【发布时间】:2015-02-09 22:33:46
【问题描述】:
我正在为一项相当简单的任务而苦苦挣扎。我有以下数据,并想为每个 visit_high 查找 event_list 中的项目计数。所以它可能如下所示。
Visit_high visit event_list
101 1 3
101 2 5
102 1 2
103 1 6
103 2 8
103 3 5
...
Visit high 是用户 id,visit 是指他们的访问次数,event list 是他们采取的操作数。因此,用户 101 两次访问该网站,并在第一次访问时执行了 3 次操作,在第二次访问时执行了 5 次操作。

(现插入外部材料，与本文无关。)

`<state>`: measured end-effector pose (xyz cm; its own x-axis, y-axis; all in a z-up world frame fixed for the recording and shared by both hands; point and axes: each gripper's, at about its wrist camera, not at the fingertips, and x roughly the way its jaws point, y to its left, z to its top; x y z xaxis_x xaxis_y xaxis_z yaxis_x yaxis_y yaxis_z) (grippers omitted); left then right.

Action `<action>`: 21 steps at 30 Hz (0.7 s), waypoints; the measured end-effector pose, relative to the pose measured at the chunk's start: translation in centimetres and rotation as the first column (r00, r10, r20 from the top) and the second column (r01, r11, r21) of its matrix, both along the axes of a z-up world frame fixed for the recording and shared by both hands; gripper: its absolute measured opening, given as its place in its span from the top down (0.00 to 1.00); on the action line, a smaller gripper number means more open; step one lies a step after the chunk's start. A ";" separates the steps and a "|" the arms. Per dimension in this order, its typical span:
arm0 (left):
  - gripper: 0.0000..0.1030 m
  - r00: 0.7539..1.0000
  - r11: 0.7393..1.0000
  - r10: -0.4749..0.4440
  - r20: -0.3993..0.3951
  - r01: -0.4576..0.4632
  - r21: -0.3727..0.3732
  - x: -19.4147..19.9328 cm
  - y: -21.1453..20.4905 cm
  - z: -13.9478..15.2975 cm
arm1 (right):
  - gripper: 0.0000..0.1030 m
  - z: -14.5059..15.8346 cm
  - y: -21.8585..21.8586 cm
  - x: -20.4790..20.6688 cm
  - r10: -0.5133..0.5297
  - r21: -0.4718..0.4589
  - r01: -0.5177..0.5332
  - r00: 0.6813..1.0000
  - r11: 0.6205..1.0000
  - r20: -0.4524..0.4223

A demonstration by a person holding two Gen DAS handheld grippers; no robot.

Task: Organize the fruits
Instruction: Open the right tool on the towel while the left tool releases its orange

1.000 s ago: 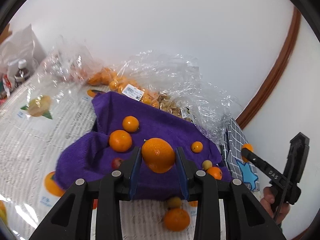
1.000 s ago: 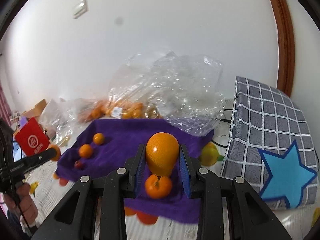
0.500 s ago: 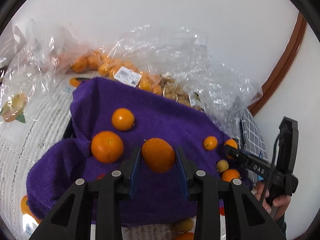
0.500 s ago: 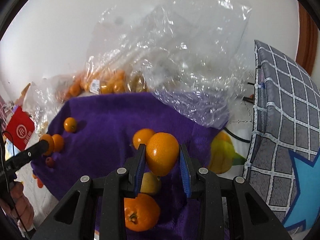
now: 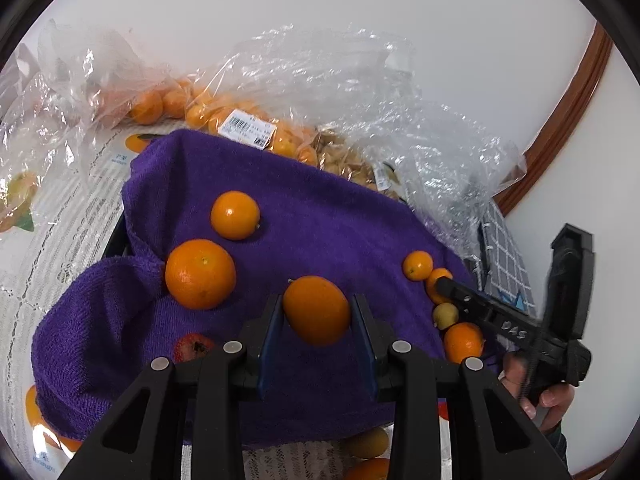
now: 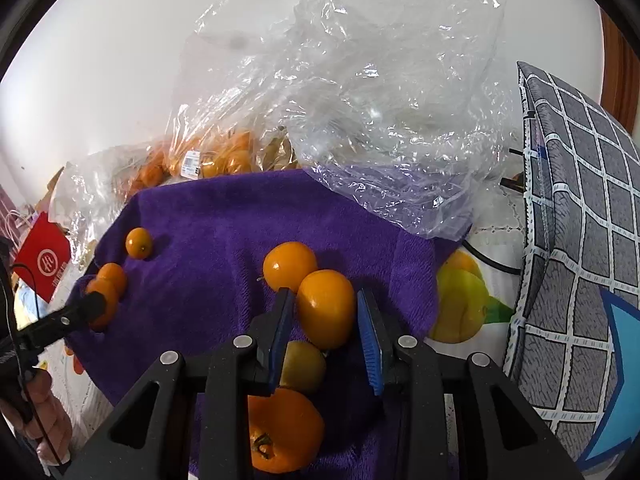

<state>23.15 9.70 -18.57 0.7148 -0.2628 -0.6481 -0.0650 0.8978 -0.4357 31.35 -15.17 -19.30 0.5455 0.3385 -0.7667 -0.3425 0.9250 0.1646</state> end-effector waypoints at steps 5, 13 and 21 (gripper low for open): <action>0.69 0.999 0.999 0.013 -0.032 -0.011 0.049 0.5 -0.4 -0.5 | 0.62 0.6 -1.1 -0.7 -0.002 0.051 0.001 1.000 0.999 0.018; 0.69 0.999 0.989 0.032 -0.033 -0.027 0.148 0.7 -1.3 -0.7 | 0.62 1.3 -1.2 -1.6 -0.035 0.079 0.029 0.997 0.996 0.070; 0.53 0.999 0.986 0.042 0.013 -0.044 0.162 0.3 -1.3 -0.3 | 0.62 1.4 -0.8 -3.0 -0.076 0.005 0.077 0.986 0.997 0.151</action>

> dput(tail(mydf[1:50,c(5,10)], 10))
structure(list(event_list = structure(c(2L, 2L, 2L, 2L, 76L,
36L, 64L, 37L, 14L, 25L), .Label = c("", "100,101,102,115,116",
"100,101,102,115,116,146", "100,101,102,116", "100,101,102,116,146",
"100,101,115,116", "100,101,117,118", "100,102,115,116", "100,102,115,116,146",
"100,102,116", "100,102,116,146", "100,107,115,116", "100,107,116",
"100,115,116", "100,115,116,146", "100,116", "100,116,146", "100,117",
"102,115,116", "102,115,116,146", "102,116", "102,116,146", "107,115,116",
"108,117,118", "115,116", "115,116,146", "116", "116,146", "202",
"202,120", "205,100,101,109,117,118", "206,115,116", "206,115,116,146",
"206,116", "206,116,146", "206,214,115,116", "206,214,115,116,146",
"206,214,116", "206,214,116,146", "206,215,115,116", "206,215,115,116,146",
"207,102,115,116", "207,102,115,116,146", "207,102,116", "207,102,116,146",
"207,115,116", "208,100,101,102,115,116", "208,100,101,102,116",
"208,100,102,115,116", "208,100,115,116", "208,102,109,115,116",
"208,102,109,116", "208,102,115,116", "208,102,116", "208,109,115,116",
"208,109,115,116,146", "208,109,116", "208,115,116", "208,116",
"210,102,108,115,116", "210,102,108,116", "212,102,109,115,116",
"212,102,109,116", "212,109,115,116", "212,109,116", "212,115,116",
"214,100,101,102,115,116", "214,100,101,102,115,116,146", "214,100,115,116",
"214,100,115,116,146", "214,100,116", "214,100,116,146", "214,102,115,116",
"214,102,115,116,146", "214,102,116", "214,115,116", "214,115,116,146",
"214,116", "214,116,146", "214,207,102,115,116", "214,221,102,115,116",
"214,221,102,115,116,146", "215,100,101,102,115,116", "215,100,101,102,115,116,146",
"215,100,101,102,116", "215,100,101,115,116", "215,100,102,115,116",
"215,100,102,116", "215,100,115,116", "215,100,115,116,146",
"215,100,116", "215,102,115,116", "215,102,115,116,146", "215,102,116",
"215,115,116", "215,115,116,146", "215,116", "215,207,102,115,116",
"215,207,102,116", "215,221,100,102,115,116", "215,221,100,102,116",
"215,221,102,115,116", "215,221,102,116", "220,102,115,116",
"221,100,102,115,116", "221,100,102,115,116,146", "221,100,102,116",
"221,102,115,116", "221,102,115,116,146", "221,102,116", "226,100,117,119,120",
"227,102,115,116", "227,102,116", "228,102,115,116", "232,102,115,116",
"234,102,115,116", "235"), class = "factor"), visid_high = c(2710815361820866560,
2710815518587167232, 2710815707565725184, 2710815726893081600,
2710815857889578496, 2710815857889578496, 2710815857889578496,
2710815883659387904, 2710815902986739712, 2710815950231374336
)), .Names = c("event_list", "visid_high"), row.names = 41:50, class = "data.frame")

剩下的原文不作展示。